• **Work instruction**: Line by line, please look for the word "item" in the following records, then copy each line you find it in.

• **Listed entries**:
+ + + + + + +
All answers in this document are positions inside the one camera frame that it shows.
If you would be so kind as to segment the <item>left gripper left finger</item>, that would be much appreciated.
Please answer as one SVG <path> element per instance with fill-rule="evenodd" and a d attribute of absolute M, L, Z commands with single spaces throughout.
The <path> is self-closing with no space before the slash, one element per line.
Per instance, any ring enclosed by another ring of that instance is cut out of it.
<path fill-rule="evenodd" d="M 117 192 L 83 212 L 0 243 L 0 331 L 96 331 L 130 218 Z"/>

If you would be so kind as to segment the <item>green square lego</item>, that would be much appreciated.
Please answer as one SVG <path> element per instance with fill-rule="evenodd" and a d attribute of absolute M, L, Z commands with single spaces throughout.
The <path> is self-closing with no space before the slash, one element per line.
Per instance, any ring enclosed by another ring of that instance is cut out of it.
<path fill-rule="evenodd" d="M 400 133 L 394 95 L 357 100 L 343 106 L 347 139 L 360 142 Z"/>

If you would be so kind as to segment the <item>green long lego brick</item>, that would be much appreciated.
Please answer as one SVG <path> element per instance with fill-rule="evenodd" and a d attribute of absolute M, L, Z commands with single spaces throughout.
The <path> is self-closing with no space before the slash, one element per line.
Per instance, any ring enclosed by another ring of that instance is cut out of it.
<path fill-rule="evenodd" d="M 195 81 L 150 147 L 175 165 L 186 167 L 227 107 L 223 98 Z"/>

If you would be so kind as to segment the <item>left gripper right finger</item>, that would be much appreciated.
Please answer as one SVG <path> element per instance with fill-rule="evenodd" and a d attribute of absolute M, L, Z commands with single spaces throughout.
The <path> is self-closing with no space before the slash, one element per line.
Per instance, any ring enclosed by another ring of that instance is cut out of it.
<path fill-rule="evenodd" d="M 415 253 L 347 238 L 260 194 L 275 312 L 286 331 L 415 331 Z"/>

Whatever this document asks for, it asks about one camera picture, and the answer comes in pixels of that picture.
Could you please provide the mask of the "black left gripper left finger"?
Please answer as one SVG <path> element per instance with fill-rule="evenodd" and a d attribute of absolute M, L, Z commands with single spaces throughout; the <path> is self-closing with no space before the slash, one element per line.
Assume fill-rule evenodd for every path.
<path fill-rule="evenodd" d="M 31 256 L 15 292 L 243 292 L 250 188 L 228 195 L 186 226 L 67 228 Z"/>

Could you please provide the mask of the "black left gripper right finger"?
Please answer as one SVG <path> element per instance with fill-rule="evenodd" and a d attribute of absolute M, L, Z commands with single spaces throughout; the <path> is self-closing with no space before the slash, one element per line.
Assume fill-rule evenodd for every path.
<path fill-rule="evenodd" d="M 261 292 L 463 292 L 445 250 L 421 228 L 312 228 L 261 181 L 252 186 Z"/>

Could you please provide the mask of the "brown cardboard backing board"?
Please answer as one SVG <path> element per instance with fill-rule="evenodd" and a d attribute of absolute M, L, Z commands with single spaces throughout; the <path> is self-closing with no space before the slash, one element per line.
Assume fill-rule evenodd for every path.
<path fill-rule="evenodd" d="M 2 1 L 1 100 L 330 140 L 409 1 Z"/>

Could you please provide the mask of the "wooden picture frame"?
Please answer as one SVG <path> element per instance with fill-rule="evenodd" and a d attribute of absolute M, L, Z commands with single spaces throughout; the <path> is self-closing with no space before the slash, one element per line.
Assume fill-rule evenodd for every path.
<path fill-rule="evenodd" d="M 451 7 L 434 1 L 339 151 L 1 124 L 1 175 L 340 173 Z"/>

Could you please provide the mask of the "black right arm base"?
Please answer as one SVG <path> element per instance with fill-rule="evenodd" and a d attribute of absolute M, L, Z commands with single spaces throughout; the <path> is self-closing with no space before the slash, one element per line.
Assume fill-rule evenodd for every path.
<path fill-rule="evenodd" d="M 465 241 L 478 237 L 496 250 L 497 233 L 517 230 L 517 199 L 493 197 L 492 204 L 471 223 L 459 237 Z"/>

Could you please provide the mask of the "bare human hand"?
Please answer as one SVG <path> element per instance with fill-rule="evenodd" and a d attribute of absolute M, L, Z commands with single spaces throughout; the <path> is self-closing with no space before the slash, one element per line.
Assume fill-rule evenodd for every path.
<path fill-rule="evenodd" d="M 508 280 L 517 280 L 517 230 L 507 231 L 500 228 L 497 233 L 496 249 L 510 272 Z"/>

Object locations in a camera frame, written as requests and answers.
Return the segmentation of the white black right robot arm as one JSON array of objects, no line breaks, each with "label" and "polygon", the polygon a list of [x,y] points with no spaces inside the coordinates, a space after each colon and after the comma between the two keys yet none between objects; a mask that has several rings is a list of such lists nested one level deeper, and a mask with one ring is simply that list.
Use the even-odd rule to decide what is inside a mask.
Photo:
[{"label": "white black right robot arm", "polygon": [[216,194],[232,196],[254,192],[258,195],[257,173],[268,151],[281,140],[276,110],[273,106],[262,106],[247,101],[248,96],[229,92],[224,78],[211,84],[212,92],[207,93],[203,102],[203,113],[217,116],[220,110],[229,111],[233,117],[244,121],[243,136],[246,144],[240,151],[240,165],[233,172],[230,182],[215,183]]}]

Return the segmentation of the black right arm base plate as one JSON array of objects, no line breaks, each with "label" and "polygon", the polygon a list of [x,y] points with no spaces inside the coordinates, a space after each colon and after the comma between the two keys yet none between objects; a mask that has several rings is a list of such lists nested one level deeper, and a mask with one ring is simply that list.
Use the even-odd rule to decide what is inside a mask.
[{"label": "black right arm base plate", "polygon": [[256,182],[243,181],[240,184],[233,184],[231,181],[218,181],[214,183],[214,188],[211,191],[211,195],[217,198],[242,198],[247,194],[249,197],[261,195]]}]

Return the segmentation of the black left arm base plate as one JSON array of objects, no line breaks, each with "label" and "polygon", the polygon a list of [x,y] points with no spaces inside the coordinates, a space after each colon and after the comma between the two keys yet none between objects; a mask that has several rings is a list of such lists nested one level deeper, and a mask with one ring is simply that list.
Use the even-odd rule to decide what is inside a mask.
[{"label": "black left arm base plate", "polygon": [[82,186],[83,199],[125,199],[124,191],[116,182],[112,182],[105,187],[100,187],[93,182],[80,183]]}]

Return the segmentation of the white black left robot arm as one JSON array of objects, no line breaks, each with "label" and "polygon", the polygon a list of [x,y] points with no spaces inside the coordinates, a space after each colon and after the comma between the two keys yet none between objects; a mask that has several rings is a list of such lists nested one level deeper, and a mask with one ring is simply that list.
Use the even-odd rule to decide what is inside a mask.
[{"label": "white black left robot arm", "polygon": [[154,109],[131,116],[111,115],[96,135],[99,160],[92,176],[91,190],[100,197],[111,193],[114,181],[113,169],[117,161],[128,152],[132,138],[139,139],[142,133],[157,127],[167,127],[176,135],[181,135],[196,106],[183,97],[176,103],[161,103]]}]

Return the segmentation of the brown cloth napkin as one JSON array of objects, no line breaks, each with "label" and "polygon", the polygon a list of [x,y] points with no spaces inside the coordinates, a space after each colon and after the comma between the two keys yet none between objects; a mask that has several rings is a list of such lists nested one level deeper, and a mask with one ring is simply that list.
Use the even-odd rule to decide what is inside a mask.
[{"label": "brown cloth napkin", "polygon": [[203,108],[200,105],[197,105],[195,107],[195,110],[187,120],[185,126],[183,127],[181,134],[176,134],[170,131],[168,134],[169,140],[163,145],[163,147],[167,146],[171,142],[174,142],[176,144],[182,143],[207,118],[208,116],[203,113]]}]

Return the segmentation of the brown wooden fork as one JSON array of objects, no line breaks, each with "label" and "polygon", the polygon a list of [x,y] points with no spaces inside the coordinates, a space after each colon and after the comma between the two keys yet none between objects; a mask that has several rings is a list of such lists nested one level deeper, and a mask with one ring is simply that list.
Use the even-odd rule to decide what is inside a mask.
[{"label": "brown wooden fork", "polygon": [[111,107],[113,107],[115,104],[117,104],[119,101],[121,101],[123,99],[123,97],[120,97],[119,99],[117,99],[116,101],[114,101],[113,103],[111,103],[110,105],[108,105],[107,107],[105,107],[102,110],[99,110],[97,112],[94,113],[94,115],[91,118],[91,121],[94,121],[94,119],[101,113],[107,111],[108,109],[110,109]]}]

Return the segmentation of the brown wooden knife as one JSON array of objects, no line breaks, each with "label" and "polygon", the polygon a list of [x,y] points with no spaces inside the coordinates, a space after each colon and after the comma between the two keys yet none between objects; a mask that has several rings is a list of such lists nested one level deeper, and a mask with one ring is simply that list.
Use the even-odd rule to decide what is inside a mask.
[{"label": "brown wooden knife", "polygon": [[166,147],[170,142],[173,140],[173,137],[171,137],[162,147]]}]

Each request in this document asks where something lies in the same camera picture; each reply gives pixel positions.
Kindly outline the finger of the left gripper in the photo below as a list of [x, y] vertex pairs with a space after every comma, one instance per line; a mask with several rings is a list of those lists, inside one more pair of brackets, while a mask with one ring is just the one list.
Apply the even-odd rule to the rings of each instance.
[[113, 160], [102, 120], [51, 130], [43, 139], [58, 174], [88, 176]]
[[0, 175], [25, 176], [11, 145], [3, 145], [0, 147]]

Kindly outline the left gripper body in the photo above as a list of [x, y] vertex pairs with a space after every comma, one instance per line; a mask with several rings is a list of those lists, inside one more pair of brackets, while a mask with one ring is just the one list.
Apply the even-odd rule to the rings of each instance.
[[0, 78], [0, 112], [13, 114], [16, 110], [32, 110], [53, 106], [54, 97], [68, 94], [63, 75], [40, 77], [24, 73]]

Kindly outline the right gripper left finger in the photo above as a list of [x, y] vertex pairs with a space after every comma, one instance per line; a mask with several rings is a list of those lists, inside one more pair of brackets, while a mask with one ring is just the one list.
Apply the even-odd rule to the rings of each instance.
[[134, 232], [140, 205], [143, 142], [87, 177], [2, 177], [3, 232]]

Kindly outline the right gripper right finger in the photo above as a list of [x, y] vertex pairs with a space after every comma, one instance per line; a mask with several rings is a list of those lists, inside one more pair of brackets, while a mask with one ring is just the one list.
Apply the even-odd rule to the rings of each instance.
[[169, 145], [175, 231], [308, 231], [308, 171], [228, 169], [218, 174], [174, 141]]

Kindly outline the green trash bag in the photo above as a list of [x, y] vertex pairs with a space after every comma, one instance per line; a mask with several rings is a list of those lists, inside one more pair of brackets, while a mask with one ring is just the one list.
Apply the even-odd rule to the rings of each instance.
+ + + + + + +
• **Solution**:
If you would be so kind as to segment the <item>left gripper left finger</item>, that would be much appreciated.
If you would be so kind as to segment the <item>green square lego</item>, that would be much appreciated.
If you would be so kind as to segment the <item>green long lego brick</item>, that would be much appreciated.
If you would be so kind as to segment the <item>left gripper right finger</item>, that would be much appreciated.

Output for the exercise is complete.